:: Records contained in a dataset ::
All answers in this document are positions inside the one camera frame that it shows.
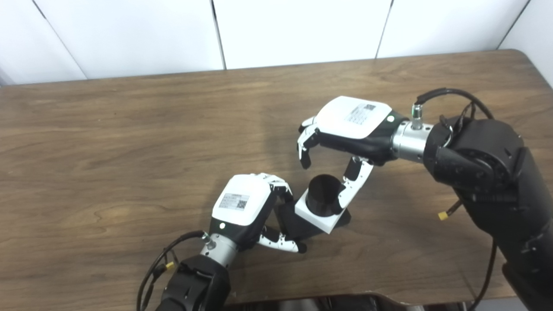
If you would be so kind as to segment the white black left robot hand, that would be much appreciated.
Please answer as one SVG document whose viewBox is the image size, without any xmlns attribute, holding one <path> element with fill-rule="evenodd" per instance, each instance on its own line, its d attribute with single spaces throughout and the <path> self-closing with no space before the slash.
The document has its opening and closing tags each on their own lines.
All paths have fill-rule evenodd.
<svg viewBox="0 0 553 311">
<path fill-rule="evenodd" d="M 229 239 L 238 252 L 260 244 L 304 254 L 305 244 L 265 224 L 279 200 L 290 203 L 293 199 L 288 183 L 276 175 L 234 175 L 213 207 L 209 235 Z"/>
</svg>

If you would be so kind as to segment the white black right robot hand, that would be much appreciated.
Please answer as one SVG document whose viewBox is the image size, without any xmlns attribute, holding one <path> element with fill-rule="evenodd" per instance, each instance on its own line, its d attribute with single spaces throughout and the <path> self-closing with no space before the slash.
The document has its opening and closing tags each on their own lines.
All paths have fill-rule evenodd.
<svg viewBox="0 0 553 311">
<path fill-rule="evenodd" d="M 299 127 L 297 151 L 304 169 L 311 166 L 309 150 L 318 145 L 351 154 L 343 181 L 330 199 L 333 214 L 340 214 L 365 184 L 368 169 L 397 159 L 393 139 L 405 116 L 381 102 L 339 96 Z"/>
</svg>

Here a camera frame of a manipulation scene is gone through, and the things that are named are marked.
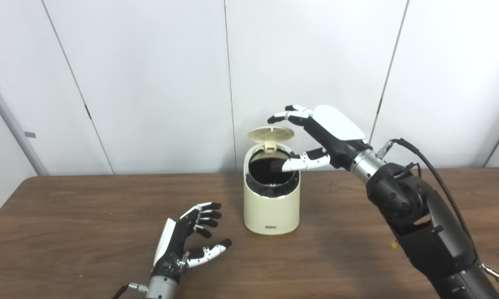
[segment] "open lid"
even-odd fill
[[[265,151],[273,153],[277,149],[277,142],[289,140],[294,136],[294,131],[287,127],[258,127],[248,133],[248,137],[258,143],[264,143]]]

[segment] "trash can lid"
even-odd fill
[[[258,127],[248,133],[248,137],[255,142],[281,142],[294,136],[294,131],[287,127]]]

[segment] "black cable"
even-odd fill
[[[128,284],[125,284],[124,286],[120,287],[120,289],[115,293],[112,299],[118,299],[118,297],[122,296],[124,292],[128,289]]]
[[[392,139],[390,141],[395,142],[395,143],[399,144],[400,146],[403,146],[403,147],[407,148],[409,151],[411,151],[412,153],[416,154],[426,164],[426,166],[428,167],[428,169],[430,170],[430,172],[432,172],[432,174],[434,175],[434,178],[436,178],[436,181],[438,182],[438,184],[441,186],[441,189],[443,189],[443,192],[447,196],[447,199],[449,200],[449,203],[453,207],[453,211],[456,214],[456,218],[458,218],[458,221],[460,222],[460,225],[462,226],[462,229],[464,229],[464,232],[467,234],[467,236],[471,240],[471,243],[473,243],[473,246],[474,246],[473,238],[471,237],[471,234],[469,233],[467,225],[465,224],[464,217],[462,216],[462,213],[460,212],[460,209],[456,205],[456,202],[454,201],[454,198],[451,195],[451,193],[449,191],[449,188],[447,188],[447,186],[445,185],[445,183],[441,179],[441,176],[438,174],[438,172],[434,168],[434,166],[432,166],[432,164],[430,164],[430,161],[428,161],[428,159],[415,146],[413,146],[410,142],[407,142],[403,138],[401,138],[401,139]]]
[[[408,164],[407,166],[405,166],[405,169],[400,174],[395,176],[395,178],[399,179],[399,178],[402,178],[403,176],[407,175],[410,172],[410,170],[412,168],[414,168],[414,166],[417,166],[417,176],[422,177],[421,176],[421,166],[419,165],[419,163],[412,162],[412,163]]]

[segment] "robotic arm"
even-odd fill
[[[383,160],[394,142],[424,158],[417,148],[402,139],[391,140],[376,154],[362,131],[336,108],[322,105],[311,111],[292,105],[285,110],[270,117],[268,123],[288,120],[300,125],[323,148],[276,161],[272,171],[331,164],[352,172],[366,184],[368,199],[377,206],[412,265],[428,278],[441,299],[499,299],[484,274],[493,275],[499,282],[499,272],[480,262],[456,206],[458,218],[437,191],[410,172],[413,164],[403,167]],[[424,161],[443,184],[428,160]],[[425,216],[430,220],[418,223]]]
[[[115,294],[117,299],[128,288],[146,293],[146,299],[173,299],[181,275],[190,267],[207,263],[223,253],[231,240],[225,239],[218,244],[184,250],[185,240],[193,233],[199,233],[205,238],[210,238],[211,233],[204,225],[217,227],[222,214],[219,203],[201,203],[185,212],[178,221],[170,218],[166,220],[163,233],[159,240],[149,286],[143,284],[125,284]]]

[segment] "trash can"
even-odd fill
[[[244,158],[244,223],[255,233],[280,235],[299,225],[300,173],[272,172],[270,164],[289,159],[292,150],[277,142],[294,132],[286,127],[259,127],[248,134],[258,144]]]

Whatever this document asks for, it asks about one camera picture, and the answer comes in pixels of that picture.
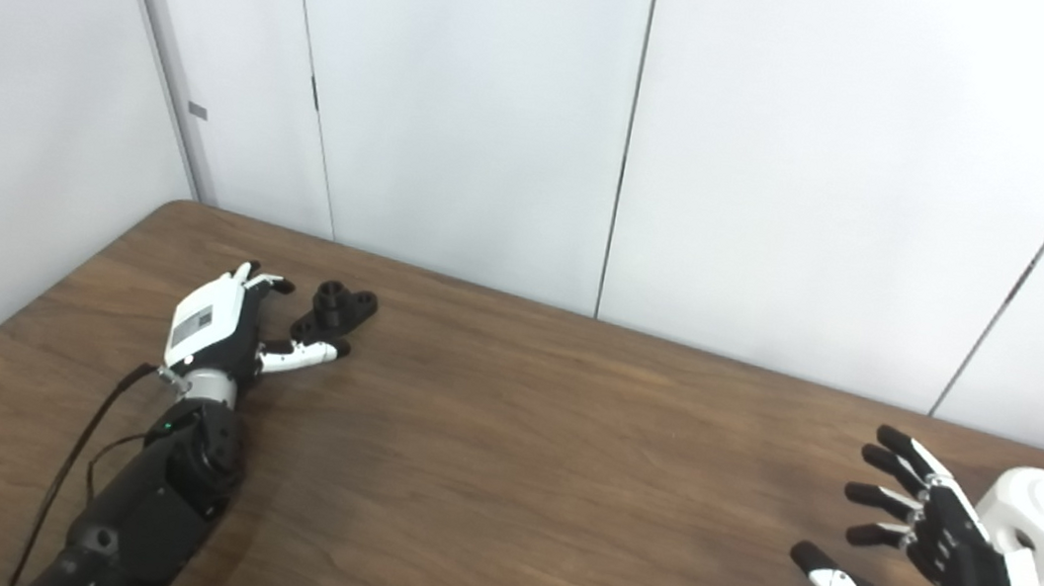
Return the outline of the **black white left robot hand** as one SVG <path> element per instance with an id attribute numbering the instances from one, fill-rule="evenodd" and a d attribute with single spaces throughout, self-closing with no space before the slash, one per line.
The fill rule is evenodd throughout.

:: Action item ::
Give the entries again word for word, but skip the pictures.

:: Answer section ::
All answers in this document are positions inside the one camera frame that it shows.
If you would be so kind as to segment the white black left robot hand, that would be much appreciated.
Please answer as one SVG document whose viewBox is the image size, without any xmlns attribute, holding one <path> element with fill-rule="evenodd" per instance, each instance on its own line, its d attribute with single spaces throughout and the <path> self-closing with no space before the slash.
The document has its opening and closing tags each on their own lines.
All paths have fill-rule evenodd.
<svg viewBox="0 0 553 311">
<path fill-rule="evenodd" d="M 229 239 L 238 252 L 260 244 L 304 254 L 305 244 L 265 224 L 279 200 L 290 203 L 293 199 L 288 183 L 276 175 L 234 175 L 213 207 L 209 235 Z"/>
</svg>

If you would be so kind as to segment the white black right robot hand, that would be much appreciated.
Please answer as one SVG document whose viewBox is the image size, without any xmlns attribute, holding one <path> element with fill-rule="evenodd" per instance, each instance on its own line, its d attribute with single spaces throughout and the <path> self-closing with no space before the slash.
The document has its opening and closing tags each on their own lines.
All paths have fill-rule evenodd.
<svg viewBox="0 0 553 311">
<path fill-rule="evenodd" d="M 299 127 L 297 151 L 304 169 L 311 166 L 309 150 L 318 145 L 351 154 L 343 181 L 330 199 L 333 214 L 340 214 L 365 184 L 368 169 L 397 159 L 393 139 L 405 116 L 381 102 L 339 96 Z"/>
</svg>

Here a camera frame of a manipulation scene is gone through, and the things that are named are marked.
[segment] "open lid"
even-odd fill
[[[265,151],[273,153],[277,149],[277,142],[289,140],[294,136],[294,131],[287,127],[258,127],[248,133],[248,137],[258,143],[264,143]]]

[segment] "trash can lid"
even-odd fill
[[[258,127],[248,133],[248,137],[255,142],[281,142],[294,136],[294,131],[287,127]]]

[segment] "black cable"
even-odd fill
[[[128,284],[125,284],[124,286],[120,287],[120,289],[115,293],[112,299],[118,299],[118,297],[122,296],[124,292],[128,289]]]
[[[392,139],[390,141],[395,142],[395,143],[399,144],[400,146],[403,146],[403,147],[407,148],[409,151],[411,151],[412,153],[416,154],[426,164],[426,166],[428,167],[428,169],[430,170],[430,172],[432,172],[432,174],[434,175],[434,178],[436,178],[436,181],[438,182],[438,184],[441,186],[441,189],[443,189],[443,192],[447,196],[447,199],[449,200],[449,203],[453,207],[453,211],[456,214],[456,218],[458,218],[458,221],[460,222],[460,225],[462,226],[462,229],[464,229],[464,232],[467,234],[467,236],[471,240],[471,243],[473,243],[473,246],[474,246],[473,238],[471,237],[471,234],[469,233],[467,225],[465,224],[464,217],[462,216],[462,213],[460,212],[460,209],[456,205],[456,202],[454,201],[454,198],[451,195],[451,193],[449,191],[449,188],[447,188],[447,186],[445,185],[445,183],[441,179],[441,176],[438,174],[438,172],[434,168],[434,166],[432,166],[432,164],[430,164],[430,161],[428,161],[428,159],[415,146],[413,146],[410,142],[407,142],[403,138],[401,138],[401,139]]]
[[[408,164],[407,166],[405,166],[405,169],[400,174],[395,176],[395,178],[399,179],[399,178],[402,178],[403,176],[407,175],[410,172],[410,170],[412,168],[414,168],[414,166],[417,166],[417,176],[422,177],[421,176],[421,166],[419,165],[419,163],[412,162],[412,163]]]

[segment] "robotic arm"
even-odd fill
[[[383,160],[394,142],[424,158],[417,148],[402,139],[391,140],[376,154],[362,131],[336,108],[322,105],[311,111],[292,105],[285,110],[270,117],[268,123],[288,120],[300,125],[323,148],[276,161],[272,171],[331,164],[352,172],[366,184],[368,199],[377,206],[412,265],[428,278],[441,299],[499,299],[484,274],[493,275],[499,282],[499,272],[480,262],[456,206],[458,218],[437,191],[410,172],[413,164],[403,167]],[[424,161],[443,184],[428,160]],[[425,216],[430,220],[418,223]]]
[[[115,294],[117,299],[128,288],[146,293],[146,299],[173,299],[181,275],[190,267],[207,263],[223,253],[231,240],[225,239],[218,244],[184,250],[185,240],[193,233],[199,233],[205,238],[210,238],[211,233],[204,225],[217,227],[222,214],[219,203],[201,203],[185,212],[178,221],[170,218],[166,220],[163,233],[159,240],[149,286],[143,284],[125,284]]]

[segment] "trash can"
even-odd fill
[[[244,158],[244,223],[255,233],[280,235],[299,225],[300,173],[272,172],[270,164],[289,159],[292,150],[277,142],[294,132],[286,127],[259,127],[248,134],[258,144]]]

Whatever this document asks for, it asks about one camera picture, and the answer comes in pixels of that picture.
Return the outline of the **black white left robot hand** as one SVG <path> element per instance with an id attribute numbering the instances from one, fill-rule="evenodd" and a d attribute with single spaces throughout, self-closing with no space before the slash, one per line.
The fill rule is evenodd throughout.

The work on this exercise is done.